`Analyzing Customer Support Calls`

`November 2025`

This project focuses on leveraging Speech Recognition and Natural Language Processing techniques to analyze customer support calls. The goal is to extract valuable insights that can help improve customer service quality.

`Any questions, please reach out!`

Chiawei Wang, PhD\
Data & Product Analyst\
<chiawei.w@outlook.com>

`*` Note that the table of contents and other links may not work directly on GitHub.

[Table of contents](#table-of-contents)
1. [Executive summary](#executive-summary)
   - [Challenge](#challenge)
   - [Research Questions](#research-questions)
   - [Data overview](#data-overview)
   - [Approach](#approach)
   - [Results](#results)
   - [Conclusion](#conclusion)
2. [Exploratory data analysis](#exploratory-data-analysis)

# Executive summary

## Challenge

We aim to enhance customer support services by leveraging Speech Recognition and Natural Language Processing techniques. We will transcribe a sample customer audio call and analyze a dataset of pre-transcribed customer calls to extract insights such as sentiment analysis, named entity recognition, and text similarity.

## Research questions

1. Is the audio compatible for future speech recognition modeling?
2. How many calls have a true positive sentiment?
3. What is the most frequently named entity across all of the transcriptions?
4. Which call is the most similar to 'wrong package delivery'?

## Data overview

| Index | Column            | Type   | Description                                        |
| ----- | ----------------- | ------ | -------------------------------------------------- |
| 0     | `text`            | object | Transcription of the customer call                 |
| 1     | `sentiment_label` | object | Whether the call is positive, neutral, or negative |

## Approach

1. Implement speech recognition and calculate audio statistics
2. Perform sentiment analysis
3. Run named entity recognition
4. Find most similar texts

## Results

- The audio file has 1 channel and a frame rate of 44100 Hz.
- True positive sentiment count: 2
- Most frequently entity: yesterday
- Most similar text to 'wrong package delivery': 'wrong package delivered'

## Conclusion

We successfully transcribed a customer support call and analyzed a dataset of transcriptions to extract valuable insights. The findings can help improve customer service quality by addressing common issues and understanding customer sentiment better.

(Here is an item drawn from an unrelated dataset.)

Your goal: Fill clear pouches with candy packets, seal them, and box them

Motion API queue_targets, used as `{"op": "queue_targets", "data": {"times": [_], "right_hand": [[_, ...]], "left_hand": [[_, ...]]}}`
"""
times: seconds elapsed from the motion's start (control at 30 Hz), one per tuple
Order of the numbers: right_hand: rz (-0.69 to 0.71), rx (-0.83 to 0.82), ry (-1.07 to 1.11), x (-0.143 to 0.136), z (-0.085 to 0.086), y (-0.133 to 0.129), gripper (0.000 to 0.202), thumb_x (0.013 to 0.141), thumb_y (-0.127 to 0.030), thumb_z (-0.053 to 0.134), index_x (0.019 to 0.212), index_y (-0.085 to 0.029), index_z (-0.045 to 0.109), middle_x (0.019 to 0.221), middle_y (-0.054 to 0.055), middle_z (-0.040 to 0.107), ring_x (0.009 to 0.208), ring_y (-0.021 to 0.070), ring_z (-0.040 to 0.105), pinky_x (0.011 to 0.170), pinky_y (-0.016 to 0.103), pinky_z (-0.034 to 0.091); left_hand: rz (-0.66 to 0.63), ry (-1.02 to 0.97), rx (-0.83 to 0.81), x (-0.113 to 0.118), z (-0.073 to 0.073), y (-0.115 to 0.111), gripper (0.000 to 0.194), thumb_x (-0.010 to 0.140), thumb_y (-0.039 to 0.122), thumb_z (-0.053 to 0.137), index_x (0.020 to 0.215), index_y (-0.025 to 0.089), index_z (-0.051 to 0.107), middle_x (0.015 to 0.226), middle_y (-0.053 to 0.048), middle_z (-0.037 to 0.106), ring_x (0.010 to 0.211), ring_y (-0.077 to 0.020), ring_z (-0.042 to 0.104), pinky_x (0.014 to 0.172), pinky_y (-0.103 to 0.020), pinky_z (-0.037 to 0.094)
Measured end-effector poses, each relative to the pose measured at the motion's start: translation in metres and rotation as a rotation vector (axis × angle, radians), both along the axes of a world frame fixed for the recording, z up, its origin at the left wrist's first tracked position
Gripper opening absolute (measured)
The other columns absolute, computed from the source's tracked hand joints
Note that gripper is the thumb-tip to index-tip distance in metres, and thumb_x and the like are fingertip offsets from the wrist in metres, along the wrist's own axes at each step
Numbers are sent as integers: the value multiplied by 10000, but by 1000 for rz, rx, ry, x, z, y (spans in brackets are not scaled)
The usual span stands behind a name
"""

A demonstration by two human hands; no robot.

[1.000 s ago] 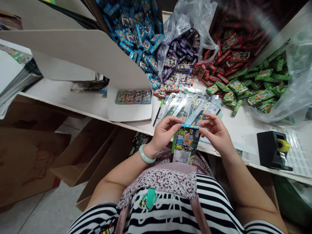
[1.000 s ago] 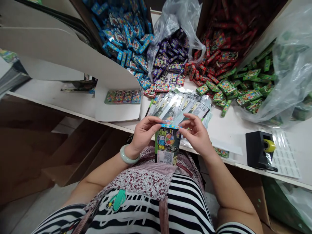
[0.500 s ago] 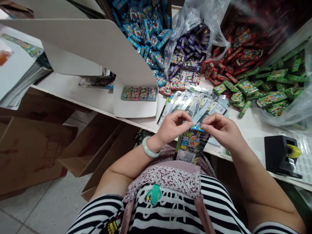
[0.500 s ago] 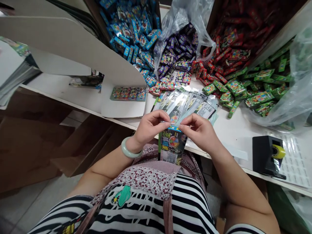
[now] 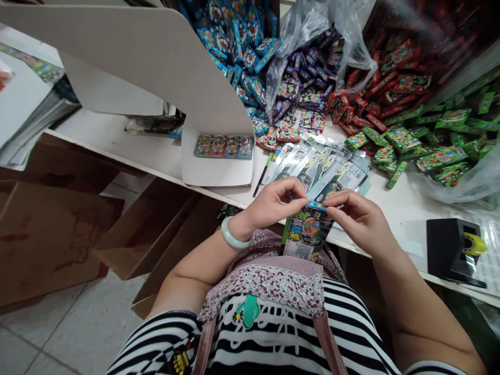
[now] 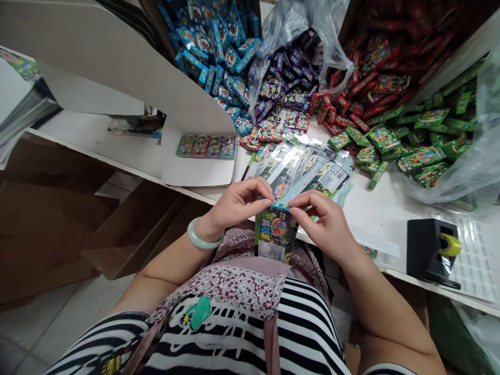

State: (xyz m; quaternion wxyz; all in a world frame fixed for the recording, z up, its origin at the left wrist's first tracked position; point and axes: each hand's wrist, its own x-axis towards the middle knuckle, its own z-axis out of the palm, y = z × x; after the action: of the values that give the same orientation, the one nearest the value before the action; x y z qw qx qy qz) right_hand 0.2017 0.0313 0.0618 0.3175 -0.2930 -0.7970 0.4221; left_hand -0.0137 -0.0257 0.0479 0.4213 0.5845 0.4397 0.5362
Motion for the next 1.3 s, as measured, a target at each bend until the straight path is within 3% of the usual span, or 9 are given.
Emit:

# Exploratory data analysis

In [1]:
# Import necessary libraries
import pandas as pd
import nltk
from nltk.sentiment.vader import SentimentIntensityAnalyzer
import speech_recognition as sr
from pydub import AudioSegment
import spacy

In [2]:
# Read in the CSV as a DataFrame
df = pd.read_csv('customer_sentiment.csv')

# Preview the data
print(df.shape)
df.head()

(102, 2)


Unnamed: 0,text,sentiment_label
0,how's it going Arthur I just placed an order w...,negative
1,yeah hello I'm just wondering if I can speak t...,neutral
2,hey I receive my order but it's the wrong size...,negative
3,hi David I just placed an order online and I w...,neutral
4,hey I bought something from your website the o...,negative


In [3]:
# Speech to Text: Convert the sample audio call, sample_customer_call.wav, to text and store the result in transcribed_text
# Define a recognizer object
recognizer = sr.Recognizer()

# Convert the audio file to audio data
transcribe_audio_file = sr.AudioFile('customer_call.wav')
with transcribe_audio_file as source:
    transcribe_audio = recognizer.record(source)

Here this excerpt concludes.